What to work on: Tell me how many lines in the entries below contain the word "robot"; reply with the number and nothing else.

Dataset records
....................

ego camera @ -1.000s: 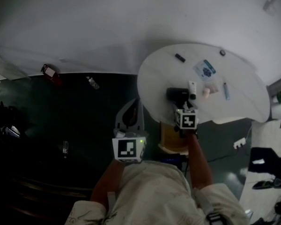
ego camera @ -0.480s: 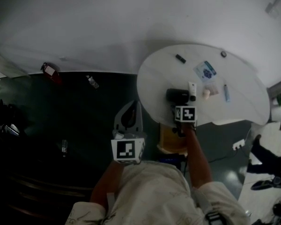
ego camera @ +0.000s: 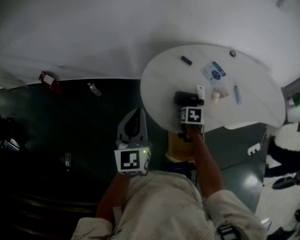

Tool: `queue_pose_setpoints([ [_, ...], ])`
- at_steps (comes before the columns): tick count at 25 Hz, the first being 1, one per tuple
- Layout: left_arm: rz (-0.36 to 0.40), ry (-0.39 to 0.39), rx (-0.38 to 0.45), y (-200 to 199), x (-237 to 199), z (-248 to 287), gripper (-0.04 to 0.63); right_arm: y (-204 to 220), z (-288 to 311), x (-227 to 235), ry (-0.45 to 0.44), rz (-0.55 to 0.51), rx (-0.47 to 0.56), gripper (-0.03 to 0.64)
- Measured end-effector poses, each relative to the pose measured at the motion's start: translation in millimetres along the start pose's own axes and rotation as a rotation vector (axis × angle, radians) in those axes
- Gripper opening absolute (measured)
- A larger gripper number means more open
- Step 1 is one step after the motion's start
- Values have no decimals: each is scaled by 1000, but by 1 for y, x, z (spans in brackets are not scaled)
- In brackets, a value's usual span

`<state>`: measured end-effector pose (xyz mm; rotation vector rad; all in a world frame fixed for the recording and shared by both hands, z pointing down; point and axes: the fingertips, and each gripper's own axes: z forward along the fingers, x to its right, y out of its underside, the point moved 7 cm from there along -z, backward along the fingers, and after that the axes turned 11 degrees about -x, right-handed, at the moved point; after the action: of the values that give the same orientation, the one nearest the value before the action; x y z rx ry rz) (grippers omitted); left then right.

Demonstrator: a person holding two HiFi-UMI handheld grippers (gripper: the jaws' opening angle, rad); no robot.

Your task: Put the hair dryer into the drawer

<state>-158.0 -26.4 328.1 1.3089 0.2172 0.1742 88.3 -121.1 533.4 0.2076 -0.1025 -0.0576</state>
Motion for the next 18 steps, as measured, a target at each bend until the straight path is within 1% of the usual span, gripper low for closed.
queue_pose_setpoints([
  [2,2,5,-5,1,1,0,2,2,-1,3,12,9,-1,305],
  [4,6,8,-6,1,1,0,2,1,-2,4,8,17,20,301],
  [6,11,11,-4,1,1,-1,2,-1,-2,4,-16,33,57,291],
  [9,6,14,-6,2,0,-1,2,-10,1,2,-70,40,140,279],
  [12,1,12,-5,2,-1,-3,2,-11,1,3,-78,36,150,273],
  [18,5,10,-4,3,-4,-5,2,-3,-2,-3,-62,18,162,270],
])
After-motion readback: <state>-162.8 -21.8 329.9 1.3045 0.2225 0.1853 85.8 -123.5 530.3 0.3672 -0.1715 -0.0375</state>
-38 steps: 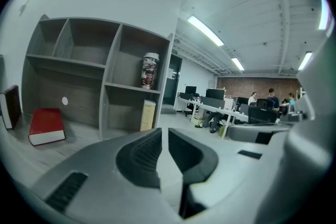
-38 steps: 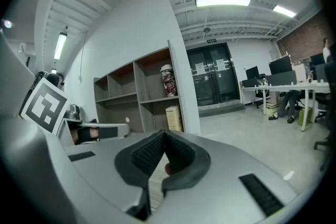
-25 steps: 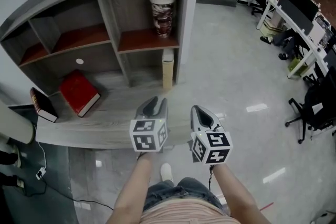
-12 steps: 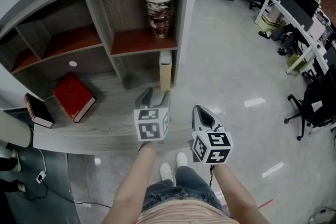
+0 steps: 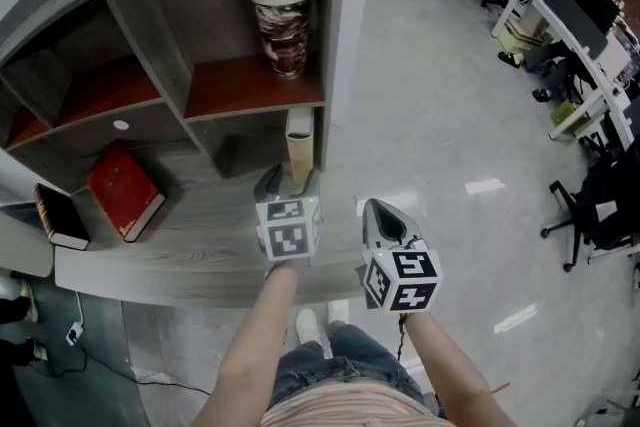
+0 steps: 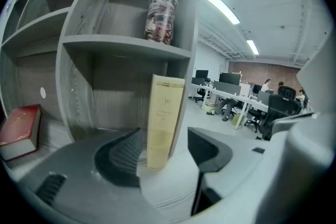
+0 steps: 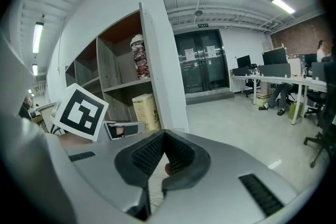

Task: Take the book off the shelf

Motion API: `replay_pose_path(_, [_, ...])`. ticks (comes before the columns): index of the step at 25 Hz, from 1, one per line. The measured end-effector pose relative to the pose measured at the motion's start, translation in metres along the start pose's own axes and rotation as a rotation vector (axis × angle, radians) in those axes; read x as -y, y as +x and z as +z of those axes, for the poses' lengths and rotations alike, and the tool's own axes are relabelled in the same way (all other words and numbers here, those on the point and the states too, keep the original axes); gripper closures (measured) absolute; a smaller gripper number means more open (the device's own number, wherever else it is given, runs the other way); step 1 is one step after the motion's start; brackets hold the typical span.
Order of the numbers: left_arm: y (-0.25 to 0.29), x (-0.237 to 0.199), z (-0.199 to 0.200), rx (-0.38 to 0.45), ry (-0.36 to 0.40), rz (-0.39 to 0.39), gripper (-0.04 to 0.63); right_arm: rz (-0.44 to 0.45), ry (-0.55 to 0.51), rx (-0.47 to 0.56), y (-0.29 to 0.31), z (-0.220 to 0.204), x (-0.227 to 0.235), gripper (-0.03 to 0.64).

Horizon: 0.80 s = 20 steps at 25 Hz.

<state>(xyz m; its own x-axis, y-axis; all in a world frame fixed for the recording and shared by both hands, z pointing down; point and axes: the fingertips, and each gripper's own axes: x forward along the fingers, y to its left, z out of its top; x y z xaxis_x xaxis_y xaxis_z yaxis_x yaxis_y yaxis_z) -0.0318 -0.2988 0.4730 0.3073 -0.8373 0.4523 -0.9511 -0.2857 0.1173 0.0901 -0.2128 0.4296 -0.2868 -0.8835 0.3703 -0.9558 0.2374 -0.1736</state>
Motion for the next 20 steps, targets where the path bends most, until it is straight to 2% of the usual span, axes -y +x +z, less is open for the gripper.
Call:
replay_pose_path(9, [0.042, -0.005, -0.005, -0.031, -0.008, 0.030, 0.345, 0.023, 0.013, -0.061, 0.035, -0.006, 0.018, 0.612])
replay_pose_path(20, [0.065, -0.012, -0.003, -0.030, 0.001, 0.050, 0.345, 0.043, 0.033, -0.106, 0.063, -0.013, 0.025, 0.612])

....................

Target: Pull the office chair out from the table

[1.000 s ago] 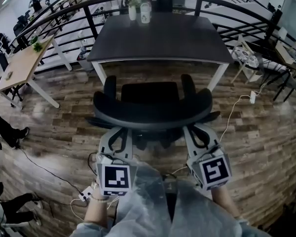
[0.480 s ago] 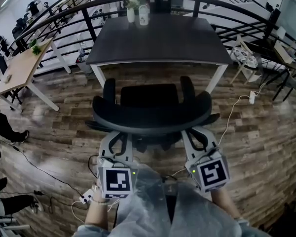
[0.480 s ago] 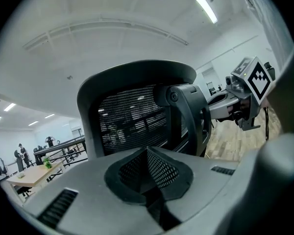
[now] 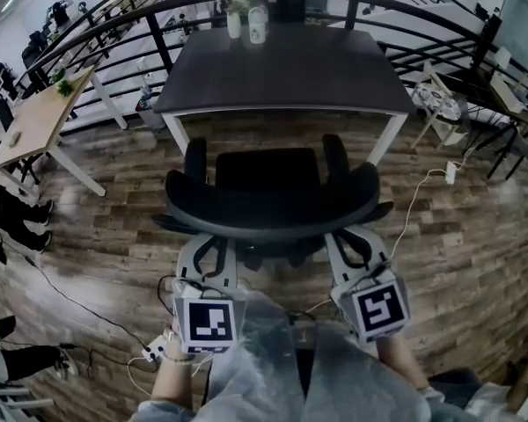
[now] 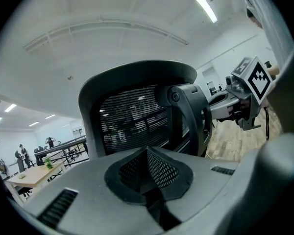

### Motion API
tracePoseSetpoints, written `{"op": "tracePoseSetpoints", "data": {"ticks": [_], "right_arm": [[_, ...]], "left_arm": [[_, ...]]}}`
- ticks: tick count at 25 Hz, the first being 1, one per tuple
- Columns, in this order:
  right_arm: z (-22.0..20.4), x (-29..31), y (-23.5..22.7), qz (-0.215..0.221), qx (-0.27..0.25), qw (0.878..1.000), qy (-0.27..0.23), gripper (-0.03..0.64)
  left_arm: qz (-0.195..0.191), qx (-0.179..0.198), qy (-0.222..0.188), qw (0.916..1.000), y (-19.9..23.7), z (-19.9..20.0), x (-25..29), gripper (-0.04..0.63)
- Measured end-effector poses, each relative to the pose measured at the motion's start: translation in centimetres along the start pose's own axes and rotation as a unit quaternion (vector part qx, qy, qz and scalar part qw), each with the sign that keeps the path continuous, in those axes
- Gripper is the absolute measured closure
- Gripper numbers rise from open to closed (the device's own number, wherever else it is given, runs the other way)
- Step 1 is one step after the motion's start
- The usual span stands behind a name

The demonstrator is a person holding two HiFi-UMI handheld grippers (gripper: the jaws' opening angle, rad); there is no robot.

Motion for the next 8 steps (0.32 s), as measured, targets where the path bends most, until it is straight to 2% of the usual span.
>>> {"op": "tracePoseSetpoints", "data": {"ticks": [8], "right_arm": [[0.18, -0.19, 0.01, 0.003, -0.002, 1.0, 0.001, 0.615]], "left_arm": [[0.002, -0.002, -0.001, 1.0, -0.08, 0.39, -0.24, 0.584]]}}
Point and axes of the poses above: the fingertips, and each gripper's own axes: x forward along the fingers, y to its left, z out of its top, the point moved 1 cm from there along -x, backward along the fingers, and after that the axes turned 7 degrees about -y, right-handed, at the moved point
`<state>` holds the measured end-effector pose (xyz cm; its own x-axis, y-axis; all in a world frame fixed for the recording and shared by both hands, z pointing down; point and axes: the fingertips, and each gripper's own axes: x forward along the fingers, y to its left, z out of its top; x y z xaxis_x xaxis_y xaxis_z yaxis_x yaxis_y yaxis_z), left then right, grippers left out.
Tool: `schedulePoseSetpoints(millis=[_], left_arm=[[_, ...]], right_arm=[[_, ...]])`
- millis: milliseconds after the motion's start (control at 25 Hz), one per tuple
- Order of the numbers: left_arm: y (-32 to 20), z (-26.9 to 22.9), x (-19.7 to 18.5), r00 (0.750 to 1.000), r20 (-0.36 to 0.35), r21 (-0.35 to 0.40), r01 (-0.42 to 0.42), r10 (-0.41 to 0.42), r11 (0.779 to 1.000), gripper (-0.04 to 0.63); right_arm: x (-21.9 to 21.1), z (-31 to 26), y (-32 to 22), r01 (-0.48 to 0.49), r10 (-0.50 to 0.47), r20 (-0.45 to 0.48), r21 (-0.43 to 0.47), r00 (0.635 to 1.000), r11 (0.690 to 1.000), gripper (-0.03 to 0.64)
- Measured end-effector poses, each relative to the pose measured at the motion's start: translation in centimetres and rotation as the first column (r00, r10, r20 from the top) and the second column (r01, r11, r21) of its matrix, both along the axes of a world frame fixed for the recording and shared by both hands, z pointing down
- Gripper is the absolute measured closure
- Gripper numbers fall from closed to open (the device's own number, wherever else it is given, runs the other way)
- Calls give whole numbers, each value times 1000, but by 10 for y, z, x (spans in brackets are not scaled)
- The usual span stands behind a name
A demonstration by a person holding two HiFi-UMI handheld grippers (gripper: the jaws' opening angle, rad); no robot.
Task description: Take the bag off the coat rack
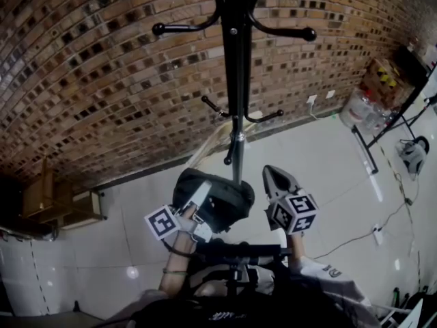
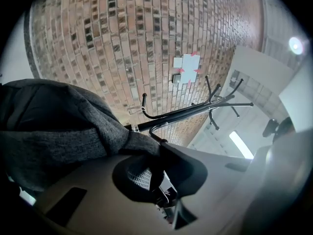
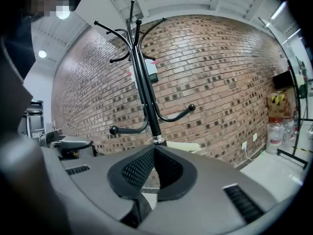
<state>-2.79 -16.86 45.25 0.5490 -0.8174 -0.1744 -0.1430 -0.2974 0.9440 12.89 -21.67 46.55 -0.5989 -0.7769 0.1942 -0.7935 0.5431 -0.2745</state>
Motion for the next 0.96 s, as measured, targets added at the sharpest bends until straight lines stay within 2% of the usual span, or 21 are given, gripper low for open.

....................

Written solution: 3